INTRODUCTION: Ten percent of NSCLCs harbor mutations in SMARCA4, the gene encoding the SWItch/Sucrose Non-Fermentable ATPase BRG1. In preclinical models, BRG1 inactivation increases tumor aggressiveness but enhances sensitivity to drugs that target oxidative phosphorylation and inhibit SMARCA2, EZH2, CDK4, or CDK6. To facilitate translation of preclinical findings into clinical studies exploiting these therapeutic vulnerabilities, we assessed the clinical features of patients with tumors harboring BRG1-inactivating mutations. METHODS: Data sets from Massachusetts General Hospital and Foundation Medicine were reviewed to determine the prevalence of SMARCA4-mutant NSCLC and describe its clinicopathologic characteristics. BRG1 expression was evaluated by immunohistochemistry and correlated with SMARCA4 mutations. Treatment outcomes were retrospectively assessed. RESULTS: We detected SMARCA4 genomic alterations in 9% (n = 117 of 1422) and 11% (n = 3188 of 27,281) of NSCLCs in the institutional and Foundation Medicine data sets, respectively. In both cohorts, truncating mutations comprised over one-third of SMARCA4 alterations. Twenty-nine of 64 SMARCA4-mutant NSCLCs (45%) assessed for BRG1 expression reported loss of expression, most (90%) of which had truncating SMARCA4 mutations. Overall, 84% (n = 26 of 31) of evaluated NSCLCs with truncating SMARCA4 mutations lacked BRG1 expression.
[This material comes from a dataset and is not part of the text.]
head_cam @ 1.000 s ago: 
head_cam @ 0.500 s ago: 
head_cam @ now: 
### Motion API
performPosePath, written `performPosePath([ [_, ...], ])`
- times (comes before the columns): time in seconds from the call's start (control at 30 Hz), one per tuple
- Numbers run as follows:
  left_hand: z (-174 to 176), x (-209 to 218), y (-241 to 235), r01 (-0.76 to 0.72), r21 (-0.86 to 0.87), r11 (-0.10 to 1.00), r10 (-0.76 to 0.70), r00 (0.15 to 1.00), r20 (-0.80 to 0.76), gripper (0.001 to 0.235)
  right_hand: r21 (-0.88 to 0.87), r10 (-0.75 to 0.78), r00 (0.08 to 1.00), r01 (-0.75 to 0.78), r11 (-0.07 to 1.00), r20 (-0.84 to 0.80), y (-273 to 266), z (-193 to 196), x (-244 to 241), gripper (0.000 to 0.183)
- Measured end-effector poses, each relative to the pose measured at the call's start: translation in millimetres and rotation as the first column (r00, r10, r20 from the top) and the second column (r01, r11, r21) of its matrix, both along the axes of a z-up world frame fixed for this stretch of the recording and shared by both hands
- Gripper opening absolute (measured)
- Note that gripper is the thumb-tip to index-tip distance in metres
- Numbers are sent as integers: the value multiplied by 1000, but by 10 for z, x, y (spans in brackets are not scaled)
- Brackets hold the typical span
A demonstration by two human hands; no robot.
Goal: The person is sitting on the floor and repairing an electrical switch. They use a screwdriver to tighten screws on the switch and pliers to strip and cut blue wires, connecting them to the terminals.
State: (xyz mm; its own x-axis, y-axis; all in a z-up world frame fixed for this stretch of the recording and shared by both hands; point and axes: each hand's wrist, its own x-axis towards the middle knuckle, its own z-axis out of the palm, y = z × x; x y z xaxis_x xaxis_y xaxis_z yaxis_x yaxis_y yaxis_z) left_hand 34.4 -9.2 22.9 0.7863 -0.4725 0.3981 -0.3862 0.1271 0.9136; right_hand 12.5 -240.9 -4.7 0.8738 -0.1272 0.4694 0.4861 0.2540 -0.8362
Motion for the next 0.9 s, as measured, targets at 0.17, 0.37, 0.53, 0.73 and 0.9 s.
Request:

Deficient BRG1 expression was predominantly detected in adenocarcinomas with co-occurring mutations in KRAS, TP53, KEAP1, and STK11. Among patients with BRG1-deficient NSCLC who received first-line platinum doublet chemotherapy (n = 11) or chemotherapy plus immunotherapy (n = 5), median progression-free survival was 38 days and 35 days, respectively. CONCLUSIONS:BRG1 deficiency is enriched in NSCLCs with truncating SMARCA4 mutations. Clinical outcomes are poor in this molecular subgroup, highlighting the importance of developing novel strategies to target unique vulnerabilities associated with the BRG1-deficient state.